There was a media launch, then the official launch of the festival, three boat rides, the king and queen competition at Lamport Stadium, a kiddies parade, the grand parade with 21 bands and two days of fun “for island people” on Olympic Island.
Then I looked at this year’s events organized by the Festival Management Committee (FMC). There was a media launch, the official launch of the festival, the king and queen competition at Lamport Stadium, the kiddies parade, the new junior king and queen contest and the grand parade with eleven bands competing. (A Sunday event was postponed to be held in conjunction with Trinidad and Tobago’s 60th Independence anniversary celebrations at Dundas Square.)
This set me thinking about the need for innovations and how the FMC, that great saviour of the festival which they now call a carnival, has failed us – time and time again. Let’s look at some of the “innovations” that they “introduced” over the last 15 years.
Back in the days of Caribana, a VIP section was set up at the annual king and queen competition, held on the Thursday before the grand parade, at Lamport Stadium. Among the guests in the VIP section were the premier of Ontario, the mayor of Toronto, several MPs and MPPs as well as Caribbean dignitaries and sponsors of the festival.
As I recall, the VIP area was set up on the stadium floor close to the stage where the masqueraders performed and the crowds of carnival aficionados were in the stands on the east side of the stadium. The organizers made sure that there was always a clear line of sight from the stands so that the paying audience had an unobstructed view of the stage.
An early “innovation” the FMC made was to increase the size of the VIP area and invite the public to rub shoulders with politicians who were in attendance, at a price of $100 per ticket. The first year this was introduced, about two hundred tickets were sold. Since then, the king and queen show has experienced “VIP creep” – look out: the VIP area is about to take over the stadium.
At this year’s king and queen show, the “creep” went so far that people in the stands had a hard time seeing the mas’ players and their costumes. They were so far from the action. Then the sponsors had their tents in the VIP area and this created a visual barrier between the “masses and the mas’.” At the same time the bar was still on the field, which means that if you needed a drink, you would have to walk from the stands to the field for that drink and then make your way back to the stands. Many in the audience are seniors and to subject them to this type of punishment is criminal.
However, the worse thing the organizers could do at this show was done in the hope of selling even more VIP tickets. Would you believe that the FMC increased the size of the VIP area to the point that they had to decrease the size of the stage? As a result, mas’ players did not have enough space to display their costumes properly. Some of these costumes are twenty feet tall and thirty feet wide and to maneuver them requires enormous skill, strength, and intelligence.

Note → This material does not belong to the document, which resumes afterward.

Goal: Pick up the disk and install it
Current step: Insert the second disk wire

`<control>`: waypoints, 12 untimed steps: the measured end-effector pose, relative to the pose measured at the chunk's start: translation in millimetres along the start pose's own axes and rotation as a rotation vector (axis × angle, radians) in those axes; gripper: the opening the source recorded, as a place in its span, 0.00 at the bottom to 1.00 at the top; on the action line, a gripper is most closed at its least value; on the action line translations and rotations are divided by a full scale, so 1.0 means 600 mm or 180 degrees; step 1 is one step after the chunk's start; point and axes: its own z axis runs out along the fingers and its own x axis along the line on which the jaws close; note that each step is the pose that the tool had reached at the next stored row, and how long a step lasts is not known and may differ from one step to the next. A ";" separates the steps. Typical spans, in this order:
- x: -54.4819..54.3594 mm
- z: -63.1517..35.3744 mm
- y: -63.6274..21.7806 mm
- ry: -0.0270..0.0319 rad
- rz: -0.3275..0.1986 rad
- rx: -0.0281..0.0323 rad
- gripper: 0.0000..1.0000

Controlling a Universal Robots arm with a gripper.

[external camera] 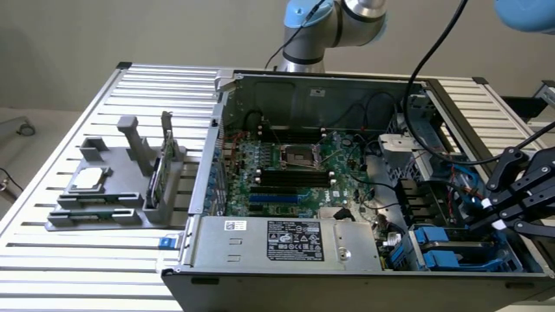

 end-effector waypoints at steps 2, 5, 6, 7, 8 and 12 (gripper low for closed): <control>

The fall that could have killed a mas’ man at this year’s king and queen show at Lamport stadium came when Ronne des-Vignes was crossing the stage in what many considered “a winner of a costume.” The mas’ man went down or rather went over. His wheels came off the stage, dropping about nine inches, causing his costume to become “off balance,” trapping the 75-year-old below it. His costume was about four hundred pounds of steel, fiberglass, fabric and a host of other things that go into making one of these elaborate masterpieces.

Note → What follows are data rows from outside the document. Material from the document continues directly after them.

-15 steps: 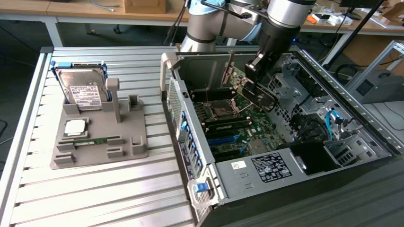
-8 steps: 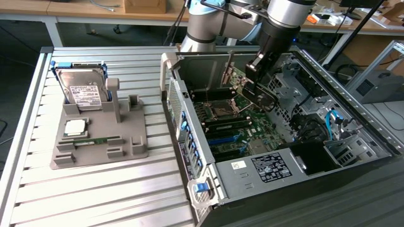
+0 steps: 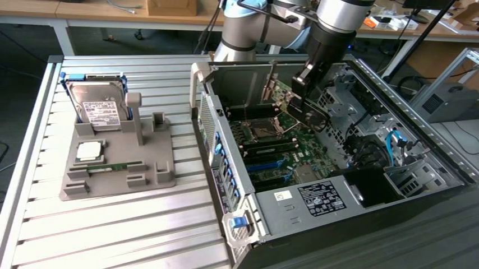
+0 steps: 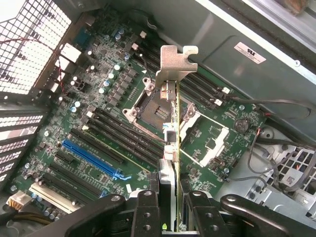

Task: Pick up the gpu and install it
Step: 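Insert the gpu into the slot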

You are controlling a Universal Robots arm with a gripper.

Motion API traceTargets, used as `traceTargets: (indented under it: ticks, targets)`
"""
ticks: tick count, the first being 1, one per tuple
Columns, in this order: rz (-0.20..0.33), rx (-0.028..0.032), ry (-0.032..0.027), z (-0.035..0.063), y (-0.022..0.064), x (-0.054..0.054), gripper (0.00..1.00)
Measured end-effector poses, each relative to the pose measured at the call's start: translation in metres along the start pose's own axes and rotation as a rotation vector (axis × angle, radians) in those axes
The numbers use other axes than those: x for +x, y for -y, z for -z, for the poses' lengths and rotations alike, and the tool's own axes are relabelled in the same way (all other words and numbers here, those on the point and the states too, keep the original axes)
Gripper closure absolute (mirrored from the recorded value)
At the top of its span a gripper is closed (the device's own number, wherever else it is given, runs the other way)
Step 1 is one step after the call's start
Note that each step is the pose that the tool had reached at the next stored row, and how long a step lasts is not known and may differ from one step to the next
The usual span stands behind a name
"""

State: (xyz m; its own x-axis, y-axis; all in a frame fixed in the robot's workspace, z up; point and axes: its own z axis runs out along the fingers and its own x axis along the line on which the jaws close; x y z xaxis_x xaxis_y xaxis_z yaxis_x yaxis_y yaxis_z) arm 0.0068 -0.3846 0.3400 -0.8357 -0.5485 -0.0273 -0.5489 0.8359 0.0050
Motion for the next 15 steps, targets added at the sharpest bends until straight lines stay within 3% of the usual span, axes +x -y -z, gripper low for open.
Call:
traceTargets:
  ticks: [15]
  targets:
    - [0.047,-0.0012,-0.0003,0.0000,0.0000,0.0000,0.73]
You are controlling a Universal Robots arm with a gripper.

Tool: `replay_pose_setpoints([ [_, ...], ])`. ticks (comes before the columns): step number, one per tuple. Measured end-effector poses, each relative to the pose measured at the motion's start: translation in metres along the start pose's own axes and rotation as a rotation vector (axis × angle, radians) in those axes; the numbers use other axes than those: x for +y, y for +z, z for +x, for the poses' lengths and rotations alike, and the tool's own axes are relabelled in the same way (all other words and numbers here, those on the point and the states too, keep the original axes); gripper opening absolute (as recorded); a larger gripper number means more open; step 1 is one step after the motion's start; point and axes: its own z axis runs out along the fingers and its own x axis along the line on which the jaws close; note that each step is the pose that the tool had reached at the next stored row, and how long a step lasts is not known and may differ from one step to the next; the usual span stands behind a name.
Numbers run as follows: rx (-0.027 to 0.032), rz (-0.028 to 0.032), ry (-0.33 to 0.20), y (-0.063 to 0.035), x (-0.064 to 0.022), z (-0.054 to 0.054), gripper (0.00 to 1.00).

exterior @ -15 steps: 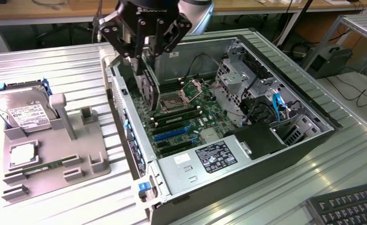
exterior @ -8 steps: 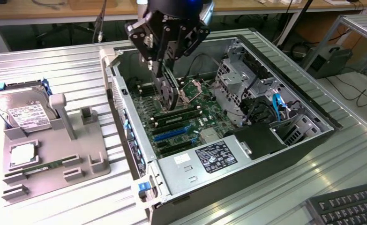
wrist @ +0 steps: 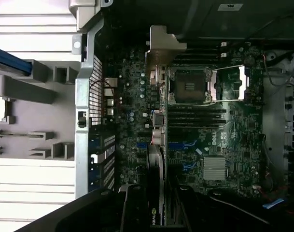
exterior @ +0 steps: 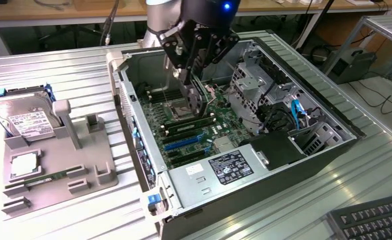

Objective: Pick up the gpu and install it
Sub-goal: 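Pick up the gpu and move the gpu toward the slot, then insert the gpu into the slot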

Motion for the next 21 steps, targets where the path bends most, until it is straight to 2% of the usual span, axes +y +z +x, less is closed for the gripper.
replay_pose_setpoints([
  [5, 0.0003, 0.0023, 0.000, 0.0075, -0.0008, -0.023, 0.26],
  [8, 0.0008, 0.0050, 0.000, 0.0159, -0.0017, -0.048, 0.26],
  [9, 0.0053, 0.0069, 0.001, 0.0190, -0.0021, -0.062, 0.26],
  [10, 0.0066, 0.0070, 0.001, 0.0189, -0.0021, -0.062, 0.26],
  [21, 0.0067, 0.0071, 0.001, 0.0189, -0.0021, -0.062, 0.26],
])
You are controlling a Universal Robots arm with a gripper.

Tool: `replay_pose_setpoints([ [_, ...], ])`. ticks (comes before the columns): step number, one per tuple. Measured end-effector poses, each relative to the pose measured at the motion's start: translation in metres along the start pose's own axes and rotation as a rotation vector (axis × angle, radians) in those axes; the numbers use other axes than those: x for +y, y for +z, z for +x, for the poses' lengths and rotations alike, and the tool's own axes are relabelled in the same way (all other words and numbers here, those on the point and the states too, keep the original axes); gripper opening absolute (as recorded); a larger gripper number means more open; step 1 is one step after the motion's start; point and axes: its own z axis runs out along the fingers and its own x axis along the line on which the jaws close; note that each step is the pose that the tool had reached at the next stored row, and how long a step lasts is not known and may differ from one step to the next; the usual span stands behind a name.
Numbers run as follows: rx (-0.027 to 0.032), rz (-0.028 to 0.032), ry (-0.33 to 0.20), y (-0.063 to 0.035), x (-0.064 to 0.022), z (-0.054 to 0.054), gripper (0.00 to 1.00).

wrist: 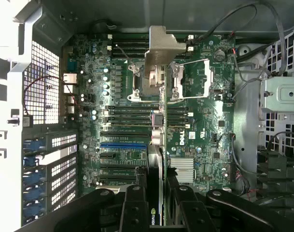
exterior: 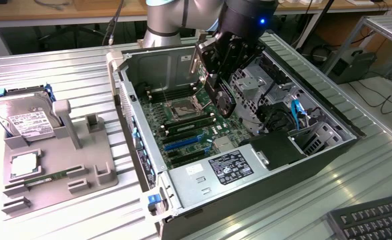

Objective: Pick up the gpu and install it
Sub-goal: 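Insert the gpu into the slot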

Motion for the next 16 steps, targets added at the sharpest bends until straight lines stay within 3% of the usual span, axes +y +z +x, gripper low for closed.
replay_pose_setpoints([
  [4, -0.0002, 0.0003, -0.012, 0.0001, 0.0000, 0.0000, 0.26],
  [6, 0.0036, 0.0020, -0.074, 0.0002, 0.0000, 0.0000, 0.26],
  [14, 0.0133, 0.0080, -0.229, 0.0009, -0.0001, 0.0000, 0.26],
  [16, 0.0176, 0.0110, -0.303, 0.0014, -0.0001, -0.0001, 0.26],
])
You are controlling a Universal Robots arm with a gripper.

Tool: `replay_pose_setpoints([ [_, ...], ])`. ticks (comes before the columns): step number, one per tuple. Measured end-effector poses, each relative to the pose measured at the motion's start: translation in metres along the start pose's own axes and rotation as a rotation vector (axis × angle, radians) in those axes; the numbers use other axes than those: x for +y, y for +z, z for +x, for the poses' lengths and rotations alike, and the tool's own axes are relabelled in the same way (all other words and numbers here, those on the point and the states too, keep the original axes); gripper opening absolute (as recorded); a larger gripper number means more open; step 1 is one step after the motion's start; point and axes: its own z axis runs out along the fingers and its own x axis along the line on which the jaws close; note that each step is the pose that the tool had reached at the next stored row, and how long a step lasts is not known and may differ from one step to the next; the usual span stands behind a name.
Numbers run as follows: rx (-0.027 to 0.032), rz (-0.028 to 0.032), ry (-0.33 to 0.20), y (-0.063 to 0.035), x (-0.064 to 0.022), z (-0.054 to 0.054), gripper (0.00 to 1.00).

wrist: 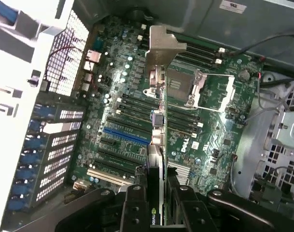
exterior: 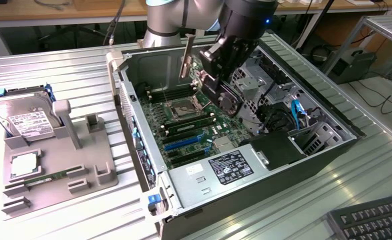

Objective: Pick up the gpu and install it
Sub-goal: 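Insert the gpu into the slot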

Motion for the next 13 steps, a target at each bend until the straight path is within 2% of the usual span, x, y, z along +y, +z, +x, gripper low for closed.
replay_pose_setpoints([
  [2, 0.0029, 0.0026, -0.063, 0.0005, 0.0000, 0.0000, 0.26],
  [4, 0.0040, 0.0045, -0.100, 0.0006, -0.0001, -0.0001, 0.26],
  [13, 0.0038, 0.0123, -0.249, 0.0013, -0.0001, -0.0001, 0.26],
])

But wait! There were other “innovations.” In the old days, the CCC used to provide seating, breakfast and lunch for the VIPs. But the FMC opened it up to the community – at a price, of course. With the FMC, it’s anything at a price and prices have gone up every year since they introduced it and, let’s face it, the festival events have not changed much in the last 40 years.

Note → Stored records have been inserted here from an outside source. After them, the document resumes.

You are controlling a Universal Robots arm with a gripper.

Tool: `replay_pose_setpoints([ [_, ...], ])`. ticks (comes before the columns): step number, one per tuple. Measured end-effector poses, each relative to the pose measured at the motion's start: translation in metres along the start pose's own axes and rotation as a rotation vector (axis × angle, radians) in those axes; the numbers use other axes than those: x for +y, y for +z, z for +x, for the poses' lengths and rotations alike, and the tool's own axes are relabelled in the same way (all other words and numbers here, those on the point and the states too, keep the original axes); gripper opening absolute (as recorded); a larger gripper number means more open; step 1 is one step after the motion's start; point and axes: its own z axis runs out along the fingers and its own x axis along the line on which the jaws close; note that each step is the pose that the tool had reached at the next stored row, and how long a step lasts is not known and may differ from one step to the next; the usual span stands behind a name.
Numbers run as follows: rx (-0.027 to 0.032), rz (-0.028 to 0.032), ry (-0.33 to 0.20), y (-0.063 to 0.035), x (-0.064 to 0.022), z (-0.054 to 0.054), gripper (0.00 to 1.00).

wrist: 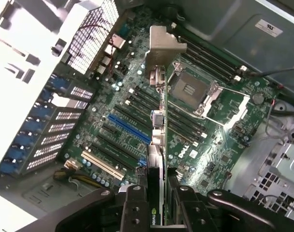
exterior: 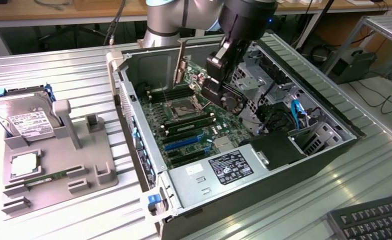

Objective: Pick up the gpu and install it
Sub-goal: 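Insert the gpu into the slot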

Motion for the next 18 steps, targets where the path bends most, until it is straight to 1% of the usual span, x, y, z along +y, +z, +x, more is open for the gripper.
replay_pose_setpoints([
  [9, -0.0006, 0.0058, -0.144, 0.0007, 0.0000, 0.0000, 0.26],
  [18, 0.0016, 0.0098, -0.297, 0.0017, -0.0001, 0.0000, 0.26],
])
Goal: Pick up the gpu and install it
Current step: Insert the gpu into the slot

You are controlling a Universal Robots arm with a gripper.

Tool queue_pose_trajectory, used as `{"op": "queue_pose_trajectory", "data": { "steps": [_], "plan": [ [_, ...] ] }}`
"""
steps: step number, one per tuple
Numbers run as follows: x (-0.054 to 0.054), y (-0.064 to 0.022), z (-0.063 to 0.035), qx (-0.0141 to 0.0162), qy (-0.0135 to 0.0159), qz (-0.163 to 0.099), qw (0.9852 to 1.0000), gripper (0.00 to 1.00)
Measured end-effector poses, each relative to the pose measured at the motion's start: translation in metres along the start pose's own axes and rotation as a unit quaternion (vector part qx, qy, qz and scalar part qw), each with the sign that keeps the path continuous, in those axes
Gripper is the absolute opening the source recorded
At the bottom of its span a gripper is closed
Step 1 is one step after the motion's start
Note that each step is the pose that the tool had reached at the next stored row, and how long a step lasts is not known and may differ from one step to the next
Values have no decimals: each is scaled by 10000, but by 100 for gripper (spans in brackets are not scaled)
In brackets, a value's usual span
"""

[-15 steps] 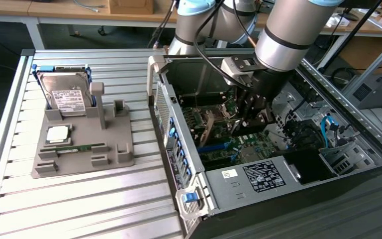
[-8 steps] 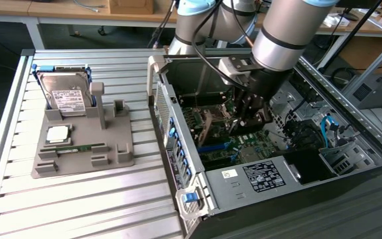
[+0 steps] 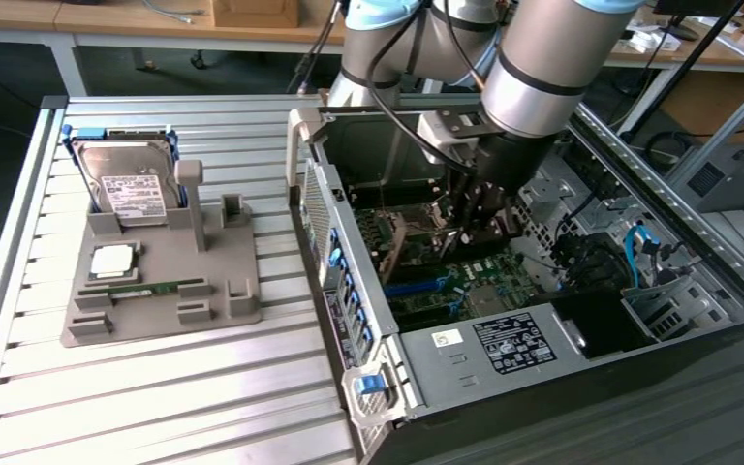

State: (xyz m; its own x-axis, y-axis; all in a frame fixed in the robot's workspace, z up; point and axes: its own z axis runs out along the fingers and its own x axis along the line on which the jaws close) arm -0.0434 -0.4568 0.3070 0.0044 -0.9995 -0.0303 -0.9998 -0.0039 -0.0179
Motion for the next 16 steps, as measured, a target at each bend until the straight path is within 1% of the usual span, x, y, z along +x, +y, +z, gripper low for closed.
{"op": "queue_pose_trajectory", "data": {
  "steps": [12, 13, 16],
  "plan": [
    [-16, 57, 33, 0, 1, 0, 10000, 27],
    [-16, 77, 39, -1, 1, 0, 10000, 27],
    [-16, 102, 48, -1, 1, 0, 10000, 27]
  ]
}}
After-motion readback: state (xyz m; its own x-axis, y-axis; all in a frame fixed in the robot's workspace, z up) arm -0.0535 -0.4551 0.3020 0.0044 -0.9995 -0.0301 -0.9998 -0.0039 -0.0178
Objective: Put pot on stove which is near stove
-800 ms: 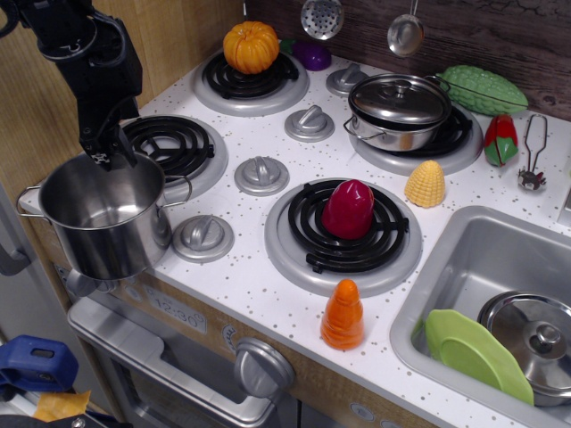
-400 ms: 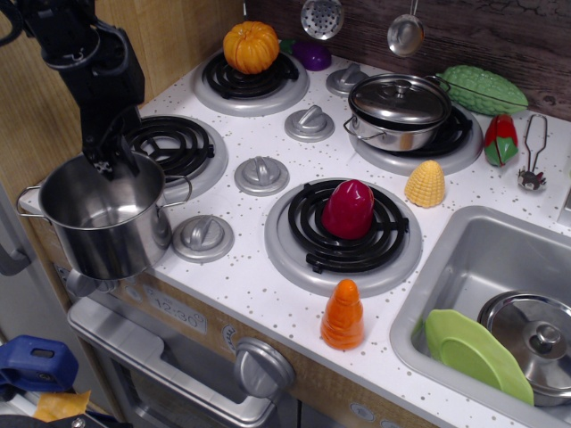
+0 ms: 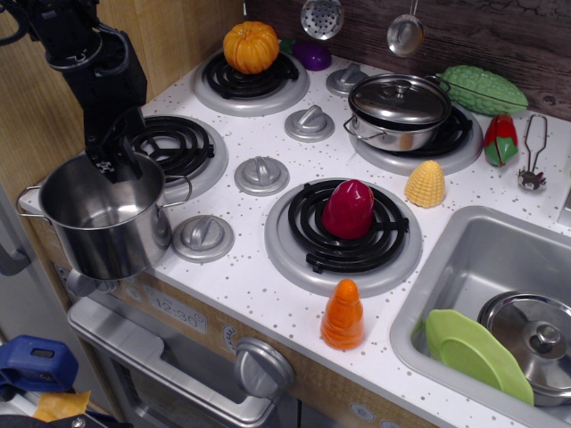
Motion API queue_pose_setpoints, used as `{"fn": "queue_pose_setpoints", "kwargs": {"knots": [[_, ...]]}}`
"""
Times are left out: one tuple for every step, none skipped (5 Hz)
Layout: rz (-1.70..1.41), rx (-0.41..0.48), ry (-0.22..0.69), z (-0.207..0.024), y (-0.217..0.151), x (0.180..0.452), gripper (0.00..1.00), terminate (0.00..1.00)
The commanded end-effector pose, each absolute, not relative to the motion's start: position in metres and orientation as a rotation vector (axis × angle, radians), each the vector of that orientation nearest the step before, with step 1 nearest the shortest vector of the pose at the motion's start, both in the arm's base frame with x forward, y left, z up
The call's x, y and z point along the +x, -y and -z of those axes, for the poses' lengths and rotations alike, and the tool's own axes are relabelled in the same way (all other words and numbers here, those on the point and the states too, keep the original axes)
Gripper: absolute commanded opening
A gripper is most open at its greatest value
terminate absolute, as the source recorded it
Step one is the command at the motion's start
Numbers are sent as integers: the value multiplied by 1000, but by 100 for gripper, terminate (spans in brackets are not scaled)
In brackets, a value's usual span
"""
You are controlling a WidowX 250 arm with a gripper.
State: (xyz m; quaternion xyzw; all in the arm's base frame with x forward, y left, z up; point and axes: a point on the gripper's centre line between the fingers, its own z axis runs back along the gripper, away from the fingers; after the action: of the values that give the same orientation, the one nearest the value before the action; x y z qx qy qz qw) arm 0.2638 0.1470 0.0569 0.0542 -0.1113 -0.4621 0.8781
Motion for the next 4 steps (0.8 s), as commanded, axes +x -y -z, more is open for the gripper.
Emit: {"fn": "queue_pose_setpoints", "kwargs": {"knots": [[938,134,258,-61,-158,268,0,0],[920,131,274,-56,-158,267,0,0],[917,134,281,-57,-158,268,0,0],[903,139,295,-55,-155,265,0,0]]}}
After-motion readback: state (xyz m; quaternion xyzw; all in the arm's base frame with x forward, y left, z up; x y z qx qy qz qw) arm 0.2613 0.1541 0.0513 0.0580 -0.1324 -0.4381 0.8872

Nothing new here except in the kiddies carnival which celebrated its 35th year in 2022. The innovation here was to “split off “the king and queen from being judged on the road at the kids parade and having a separate event that can be another profit centre where the kids are playing the mas’ and their friends can’t afford to come to see them.
Many of us recall that the CCC used to provide what was called Carnival food at the festival – home-style paleau, macaroni pie and calalloo with stewed chicken.
Not these days. You are more likely to get Italian-style pasta and some grapes, instead of mango, along with cheesecake and, for a Caribbean flavour, Jerk Chicken.
Let’s not forget: we are Caribbean people.
If this parade is to continue and grow, the festival must become innovative in the true sense of the word. It must use technology to help the sponsors and the stakeholders develop their programs and the funding should not be used to keep the stakeholders” under control.”
It is high time that our beloved parade is given back to the Community from which it was stolen.